SteelHeads maintain the VLAN ID when transmitting packets for the LAN side of optimized connections. If correct addressing or port transparency is used, the SteelHead uses the configured in-path VLAN ID when transmitting packets towards the WAN. When using the full address transparency WAN visibility mode (for details, see
Full Address Transparency), SteelHeads maintain the VLAN ID (along with IP address and TCP ports) when transmitting packets on the WAN side of optimized connections. The SteelHead can maintain the VLAN IDs even if there is a difference between the packets going to the WAN and those returning from the WAN. You do not have to configure the VLAN ID on the in-path interface to match any of those seen for optimized connections.
For example, assume that SteelHead is configured for full address transparency. The SYN packet for a TCP connection traveling toward the WAN has a VLAN ID of 100, and the SYN/ACK packet returning from the WAN has a VLAN of 200. If a SteelHead optimizes this connection, then the SteelHead transmits packets toward the LAN using VLAN ID 200. The SteelHead monitors the MAC addresses associated with each VLAN.

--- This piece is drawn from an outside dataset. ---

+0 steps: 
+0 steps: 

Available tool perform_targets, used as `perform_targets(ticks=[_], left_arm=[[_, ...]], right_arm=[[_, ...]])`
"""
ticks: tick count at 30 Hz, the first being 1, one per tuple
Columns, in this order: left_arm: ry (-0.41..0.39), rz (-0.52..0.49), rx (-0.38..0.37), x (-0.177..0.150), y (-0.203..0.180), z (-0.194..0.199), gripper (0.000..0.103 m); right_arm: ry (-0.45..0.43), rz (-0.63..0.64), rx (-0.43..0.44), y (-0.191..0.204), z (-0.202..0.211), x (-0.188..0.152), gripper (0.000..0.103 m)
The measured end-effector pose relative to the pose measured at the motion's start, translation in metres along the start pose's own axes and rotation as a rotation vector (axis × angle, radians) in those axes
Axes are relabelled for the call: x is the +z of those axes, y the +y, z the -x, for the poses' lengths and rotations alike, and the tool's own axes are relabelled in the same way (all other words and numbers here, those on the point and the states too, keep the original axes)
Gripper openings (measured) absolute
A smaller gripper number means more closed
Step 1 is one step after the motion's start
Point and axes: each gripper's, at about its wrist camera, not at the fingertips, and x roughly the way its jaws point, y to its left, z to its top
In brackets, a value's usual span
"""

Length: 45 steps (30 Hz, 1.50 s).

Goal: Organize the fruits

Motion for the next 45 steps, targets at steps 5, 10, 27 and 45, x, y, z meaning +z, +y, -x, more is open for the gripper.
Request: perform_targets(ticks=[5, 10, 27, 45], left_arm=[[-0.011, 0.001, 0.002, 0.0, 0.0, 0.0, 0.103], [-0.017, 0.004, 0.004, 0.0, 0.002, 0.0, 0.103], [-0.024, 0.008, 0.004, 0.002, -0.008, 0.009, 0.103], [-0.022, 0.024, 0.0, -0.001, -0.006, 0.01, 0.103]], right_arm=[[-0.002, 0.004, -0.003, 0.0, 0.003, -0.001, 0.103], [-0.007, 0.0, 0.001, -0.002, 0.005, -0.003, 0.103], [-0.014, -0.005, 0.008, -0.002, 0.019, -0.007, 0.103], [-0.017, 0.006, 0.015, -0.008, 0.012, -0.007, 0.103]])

Figure 9‑19. Example of Basic VLAN Trunk Deployment
Maintaining the VLAN IDs in this manner requires using the vlan-conn-based and mac-match-vlan CLI commands, which are enabled by default in RiOS v6.0 or later, and the other commands listed in the following configuration example.
In-path rules can use VLAN tags as matching parameters. This allows you to control optimization based on VLAN tags, along with other information such as IP addresses, subnets, or TCP ports.
Configuring a SteelHead on an 802.1Q Trunk Link
Figure 9‑20 shows a SteelHead deployed physically in-path on an 802.1Q trunk link. Two VLANS are present on the in-path link: VLAN 10, which contains subnet 192.168.10.0/24, and VLAN 20, which contains subnet 192.168.20.0/24. The SteelHead is given an in-path IP address in the 192.168.10.0/24 subnet. The SteelHead is configured to use VLAN 10 for its in-path interface, and to use the routers subinterface IP address as its default gateway. Even though the SteelHead has an in-path IP address in subnet 192.168.10.0/24 and VLAN 10, it can optimize traffic in VLAN 20.
Figure 9‑20. SteelHead Deployed Physically In-Path on an 802.1Q Trunk Link
To deploy a SteelHead physically in-path on an 802.1Q trunk link
On the SteelHead, connect to the CLI and enter the following commands:
in-path enable
interface inpath0_0 ip address 192.168.10.2 /24
ip in-path-gateway inpath0_0 192.168.10.1
in-path interface inpath0_0 vlan 10
in-path simplified routing all
in-path peering auto
in-path probe-ftp-data
in-path probe-mapi-data
in-path simplified mac-def-gw-only
in-path mac-match-vlan
in-path vlan-conn-based
no in-path peer-probe-cach
no in-path probe-caching enable
in-path mac-except-locl
Capturing Network Traces Using tcpdump
Use caution when using network traces on trunk links. If you configure a TCP dump filter that restricts the captured packets to a specified set (for example, based on IP addresses or ports), by default tcpdump does not capture packets with an 802.1Q tag.
To capture packets with an 802.1Q tag, you must prefix the filter string with the keyword vlan. Enter the following CLI command:
tcpdump -i wanX_Y vlan and host
For details, see the Riverbed Command-Line Interface Reference Manual.